[ASSIGNED TASK] Every line from the one holding "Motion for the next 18" to the end of the entries should be repeated exactly, with the pictures left out.

━━━━━━━━━━━━━━━━━━━━━━━━━━━━━━

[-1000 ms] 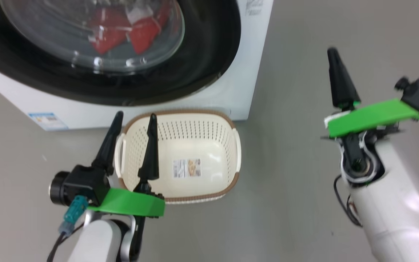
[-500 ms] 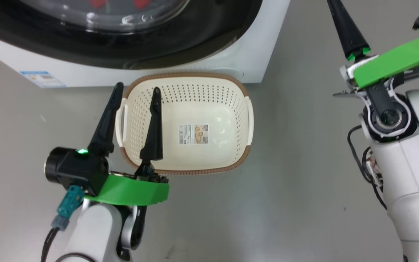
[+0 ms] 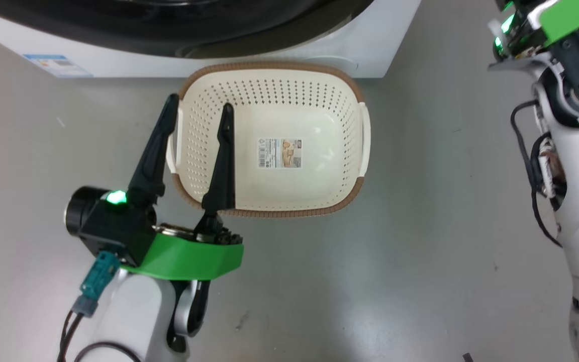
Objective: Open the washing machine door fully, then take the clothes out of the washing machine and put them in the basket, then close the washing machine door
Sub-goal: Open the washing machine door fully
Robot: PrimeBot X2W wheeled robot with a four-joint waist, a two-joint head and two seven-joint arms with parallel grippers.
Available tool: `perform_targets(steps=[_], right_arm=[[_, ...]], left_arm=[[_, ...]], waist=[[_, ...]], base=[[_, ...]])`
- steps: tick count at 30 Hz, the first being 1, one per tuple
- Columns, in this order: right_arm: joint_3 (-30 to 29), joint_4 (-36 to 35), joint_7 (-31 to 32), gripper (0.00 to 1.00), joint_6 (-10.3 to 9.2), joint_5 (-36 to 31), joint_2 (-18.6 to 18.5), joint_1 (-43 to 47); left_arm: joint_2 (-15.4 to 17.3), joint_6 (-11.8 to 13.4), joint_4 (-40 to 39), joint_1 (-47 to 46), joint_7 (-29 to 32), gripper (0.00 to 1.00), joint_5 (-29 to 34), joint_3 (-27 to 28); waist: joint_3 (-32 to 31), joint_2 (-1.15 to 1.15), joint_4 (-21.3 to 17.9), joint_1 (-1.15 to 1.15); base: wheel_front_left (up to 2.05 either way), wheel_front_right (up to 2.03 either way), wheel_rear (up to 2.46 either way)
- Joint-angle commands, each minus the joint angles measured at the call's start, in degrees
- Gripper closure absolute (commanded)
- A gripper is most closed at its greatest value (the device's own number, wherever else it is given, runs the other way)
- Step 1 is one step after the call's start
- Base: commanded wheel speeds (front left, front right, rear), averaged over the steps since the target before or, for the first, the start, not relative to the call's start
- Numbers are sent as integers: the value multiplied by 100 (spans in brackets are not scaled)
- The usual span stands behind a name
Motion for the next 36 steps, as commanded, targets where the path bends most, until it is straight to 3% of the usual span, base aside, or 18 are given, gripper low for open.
perform_targets(steps=[1,18,36], right_arm=[[-5,-105,115,100,3,128,61,-195],[94,150,667,100,3,415,143,-918],[188,902,970,100,3,383,97,-1441]], left_arm=[[98,50,-190,-139,-28,0,-43,109],[98,41,-151,-438,-28,0,26,6],[98,6,-99,-411,-28,0,50,34]], waist=[[156,0,99,0],[483,0,223,0],[576,0,429,0]], base=[[0,0,0],[0,0,0],[0,0,0]])
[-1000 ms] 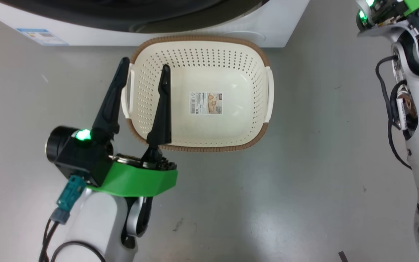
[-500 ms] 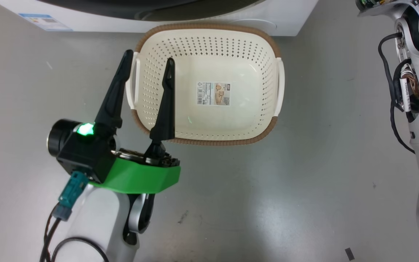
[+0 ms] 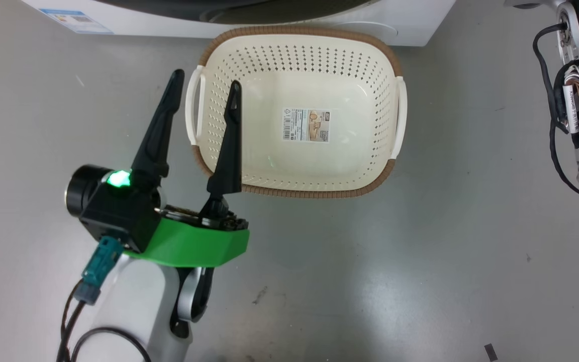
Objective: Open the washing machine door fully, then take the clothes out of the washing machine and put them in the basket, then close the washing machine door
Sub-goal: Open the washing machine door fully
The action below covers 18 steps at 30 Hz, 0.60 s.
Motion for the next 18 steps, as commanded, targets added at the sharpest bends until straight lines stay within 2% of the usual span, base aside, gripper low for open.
perform_targets(steps=[1,18], right_arm=[[76,-140,81,100,5,15,140,-88],[264,-529,591,100,5,122,146,308]], left_arm=[[107,-27,-119,-12,-28,0,71,167],[107,-47,-26,44,-28,0,118,219]], waist=[[8,0,-4,0],[-179,0,-100,0]], base=[[0,0,0],[0,0,0]])
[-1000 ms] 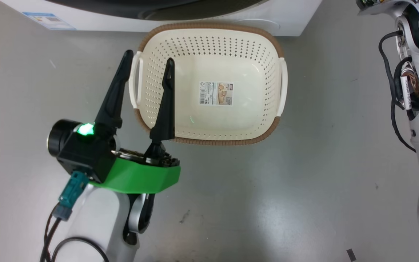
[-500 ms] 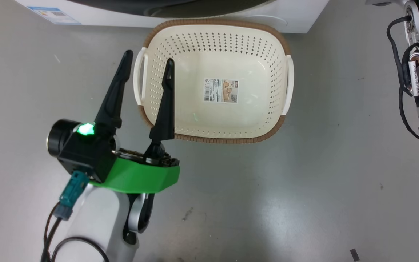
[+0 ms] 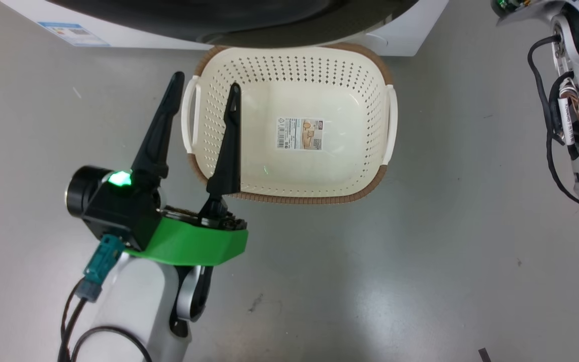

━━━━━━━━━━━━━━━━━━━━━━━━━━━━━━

[WRITTEN RESPONSE]
Motion for the next 18 steps, as commanded, targets added at the sharpest bends until straight lines stay within 2% of the usual span, base aside, gripper low for open.
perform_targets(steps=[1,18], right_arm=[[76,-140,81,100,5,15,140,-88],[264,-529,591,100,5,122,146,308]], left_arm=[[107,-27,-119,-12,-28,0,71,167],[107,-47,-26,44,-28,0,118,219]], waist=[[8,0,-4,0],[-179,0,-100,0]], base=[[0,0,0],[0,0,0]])
[-1000 ms] 
[-500 ms] 
[+0 ms] 

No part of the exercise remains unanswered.